Etant donné le potentiel de la voiture ainsi que du type et du niveau des épreuves dans lesquelles elle est destinée à courir,comme des performances qu’elle est capable d’atteindre, il va sans dire que le prix de vente auquel elle est affichée n’est pas vraiment ce que l’on pourrait qualifier de « compétitif » : 165 000 francs (alors que la dernière évolution de sa devancière, le Type 35 C, de son côté, était vendue à seulement 140 000 fr). Est-ce dû (là aussi) à un manque de temps et/ou de moyens ? Toujours est-il que premier exemplaire du Type 51, achevé au mois de février 1931, n’est, en réalité, que d’une des 35 C engagées directement par l’usine durant la saison précédente (et qui a, notamment, remportée le Grand Prix d’Europe disputé à Spa aux mains du pilote Louis Chiron) dont on s’est, simplement, contenté de changer la mécanique. Peinte en rouge (alors que la plupart des Bugatti ayant couru sur les circuits ont toujours été peintes en « bleu de France »), cette première (« fausse ») Bugatti 51 se voit confiée à Achille Varzi, qui part disputer, avec elle, le Grand Prix de Carthage en Tunisie, qu’elle remportera avec, même, plus de deux minutes d’avance sur son plus proche concurrent, Fagiolo au volant d’une Maserati. Le premier « véritable » exemplaire du Type 51, de son côté, sera vendu, peu de temps après, au pilote anglais Earl Howe. Si l’année 1931 sera marquée par le retour de Bugatti sur le devant de la scène de la compétition automobile, avec, à la clé, de nouvelles et nombreuses montées de ses pilotes sur les podiums et donc un large plateau de trophées comme la marque n’en avait plus connu depuis quelque temps déjà, cette « saison de renouveau » ne sera, malheureusement, qu’un « feu de paille » pour le constructeur de Molsheim.

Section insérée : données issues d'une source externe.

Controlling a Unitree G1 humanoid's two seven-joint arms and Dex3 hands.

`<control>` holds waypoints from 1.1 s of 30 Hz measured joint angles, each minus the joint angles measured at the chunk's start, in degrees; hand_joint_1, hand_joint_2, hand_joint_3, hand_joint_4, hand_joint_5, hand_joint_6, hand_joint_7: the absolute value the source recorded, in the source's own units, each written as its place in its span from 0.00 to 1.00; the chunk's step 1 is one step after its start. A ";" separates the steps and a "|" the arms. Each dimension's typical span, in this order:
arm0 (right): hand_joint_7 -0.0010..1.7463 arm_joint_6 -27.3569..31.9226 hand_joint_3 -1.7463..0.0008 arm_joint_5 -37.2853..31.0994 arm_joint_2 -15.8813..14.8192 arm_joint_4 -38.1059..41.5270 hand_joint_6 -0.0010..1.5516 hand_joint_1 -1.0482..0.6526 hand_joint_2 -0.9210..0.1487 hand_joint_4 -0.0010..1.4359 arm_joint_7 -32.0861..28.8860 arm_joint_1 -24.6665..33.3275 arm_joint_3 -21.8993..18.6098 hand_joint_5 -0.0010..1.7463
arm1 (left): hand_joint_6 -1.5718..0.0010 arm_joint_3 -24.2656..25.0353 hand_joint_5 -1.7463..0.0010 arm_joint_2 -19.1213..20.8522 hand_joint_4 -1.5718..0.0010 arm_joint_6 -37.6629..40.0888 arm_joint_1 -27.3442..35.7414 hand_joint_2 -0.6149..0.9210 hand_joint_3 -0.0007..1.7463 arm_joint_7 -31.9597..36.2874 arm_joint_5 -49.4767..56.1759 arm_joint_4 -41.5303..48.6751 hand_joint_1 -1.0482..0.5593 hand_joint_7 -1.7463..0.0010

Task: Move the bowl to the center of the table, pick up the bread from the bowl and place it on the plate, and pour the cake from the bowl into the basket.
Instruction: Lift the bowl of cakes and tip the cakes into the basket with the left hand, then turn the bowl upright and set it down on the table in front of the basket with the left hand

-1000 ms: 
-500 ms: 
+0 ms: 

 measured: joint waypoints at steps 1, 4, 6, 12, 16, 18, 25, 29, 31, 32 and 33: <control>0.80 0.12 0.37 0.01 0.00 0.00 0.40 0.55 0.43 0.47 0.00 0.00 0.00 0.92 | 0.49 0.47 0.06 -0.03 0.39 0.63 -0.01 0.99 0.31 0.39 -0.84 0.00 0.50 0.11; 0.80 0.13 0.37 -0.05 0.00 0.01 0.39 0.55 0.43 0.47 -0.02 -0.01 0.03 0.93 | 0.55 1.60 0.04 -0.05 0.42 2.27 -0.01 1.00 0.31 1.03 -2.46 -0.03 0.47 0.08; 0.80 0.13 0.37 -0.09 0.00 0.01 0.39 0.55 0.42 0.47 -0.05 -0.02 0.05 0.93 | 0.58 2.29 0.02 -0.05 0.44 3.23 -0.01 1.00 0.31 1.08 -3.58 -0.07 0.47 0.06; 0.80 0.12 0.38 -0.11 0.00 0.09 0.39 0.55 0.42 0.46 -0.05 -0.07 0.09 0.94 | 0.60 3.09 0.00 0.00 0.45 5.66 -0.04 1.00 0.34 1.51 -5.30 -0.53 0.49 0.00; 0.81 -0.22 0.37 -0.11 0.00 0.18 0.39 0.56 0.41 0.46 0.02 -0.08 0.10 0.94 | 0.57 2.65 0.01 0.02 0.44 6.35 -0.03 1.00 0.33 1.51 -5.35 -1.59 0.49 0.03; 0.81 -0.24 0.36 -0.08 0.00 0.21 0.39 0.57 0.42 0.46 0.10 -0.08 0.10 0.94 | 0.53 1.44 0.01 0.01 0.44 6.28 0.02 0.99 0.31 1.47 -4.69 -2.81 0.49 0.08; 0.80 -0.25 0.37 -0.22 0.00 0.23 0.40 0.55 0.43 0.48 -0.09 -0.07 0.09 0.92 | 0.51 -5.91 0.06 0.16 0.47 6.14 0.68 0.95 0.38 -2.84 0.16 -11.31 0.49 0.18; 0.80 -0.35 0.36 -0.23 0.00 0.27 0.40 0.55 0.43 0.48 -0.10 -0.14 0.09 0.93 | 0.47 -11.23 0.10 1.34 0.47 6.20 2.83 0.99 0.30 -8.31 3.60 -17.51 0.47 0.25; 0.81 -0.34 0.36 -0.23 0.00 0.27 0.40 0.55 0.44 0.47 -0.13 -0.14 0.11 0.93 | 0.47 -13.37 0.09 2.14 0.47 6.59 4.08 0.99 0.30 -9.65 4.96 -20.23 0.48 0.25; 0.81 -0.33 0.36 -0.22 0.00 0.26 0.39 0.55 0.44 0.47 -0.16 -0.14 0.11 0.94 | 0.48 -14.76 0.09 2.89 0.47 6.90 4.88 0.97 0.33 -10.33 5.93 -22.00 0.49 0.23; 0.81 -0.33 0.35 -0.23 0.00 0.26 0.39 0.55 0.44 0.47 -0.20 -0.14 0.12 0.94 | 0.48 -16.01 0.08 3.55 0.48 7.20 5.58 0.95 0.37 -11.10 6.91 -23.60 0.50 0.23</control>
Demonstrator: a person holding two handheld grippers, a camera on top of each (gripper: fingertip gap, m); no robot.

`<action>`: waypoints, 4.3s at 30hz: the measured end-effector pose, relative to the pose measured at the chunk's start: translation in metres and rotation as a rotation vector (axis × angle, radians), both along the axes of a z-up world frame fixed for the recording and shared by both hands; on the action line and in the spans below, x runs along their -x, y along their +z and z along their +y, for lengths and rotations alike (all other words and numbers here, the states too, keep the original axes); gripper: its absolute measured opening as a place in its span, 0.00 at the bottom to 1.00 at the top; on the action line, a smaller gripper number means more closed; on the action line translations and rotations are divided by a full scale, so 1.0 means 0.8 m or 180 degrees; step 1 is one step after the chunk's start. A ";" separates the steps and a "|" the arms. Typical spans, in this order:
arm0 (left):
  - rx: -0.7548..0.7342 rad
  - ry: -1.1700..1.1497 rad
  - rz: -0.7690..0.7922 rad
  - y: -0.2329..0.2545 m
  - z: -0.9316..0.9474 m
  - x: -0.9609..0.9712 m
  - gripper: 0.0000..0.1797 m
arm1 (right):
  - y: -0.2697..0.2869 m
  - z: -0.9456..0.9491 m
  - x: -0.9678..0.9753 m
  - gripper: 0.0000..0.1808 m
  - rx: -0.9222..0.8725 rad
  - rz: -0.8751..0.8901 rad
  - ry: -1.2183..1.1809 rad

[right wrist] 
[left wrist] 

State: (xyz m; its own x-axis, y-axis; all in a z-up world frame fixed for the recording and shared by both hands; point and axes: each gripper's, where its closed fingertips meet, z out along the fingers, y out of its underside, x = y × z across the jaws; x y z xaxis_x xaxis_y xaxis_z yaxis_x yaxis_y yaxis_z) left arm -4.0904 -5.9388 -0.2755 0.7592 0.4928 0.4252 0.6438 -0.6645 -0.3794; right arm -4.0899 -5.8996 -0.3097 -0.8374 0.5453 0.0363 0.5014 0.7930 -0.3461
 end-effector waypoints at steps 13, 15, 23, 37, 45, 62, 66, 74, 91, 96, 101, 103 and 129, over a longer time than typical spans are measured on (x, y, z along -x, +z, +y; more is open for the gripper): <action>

Car c’est maintenant au tour de l’un de ses principaux concurrents, Alfa Romeo, de revenir, lui aussi, à l’avant-scène, la firme milanaise dévoilant, elle aussi, à la fin de cette même année 1931, son « arme fatale », la Tipo B, qui passera à la postérité sous l’appellation P3. Le terme « d’arme fatale » ne semble pas vraiment exagéré, surtout s’agissant des Bugatti. Au vu de ce que sera, une fois celle-ci lancée sur les pistes, la situation des voitures de Molsheim, il n’est pas exagéré de dire que ce nouveau bolide « né sous le signe du trèfle » semble avoir été conçu par l’ingénieur Jano comme une « tueuse de purs-sangs ». Le vent semble ainsi, une nouvelle fois, tourner pour le constructeur alsacien, dont le ciel va d’autant plus s’assombrir que celui-ci commence alors à connaître une situation financière qui se dégrade de façon préoccupante.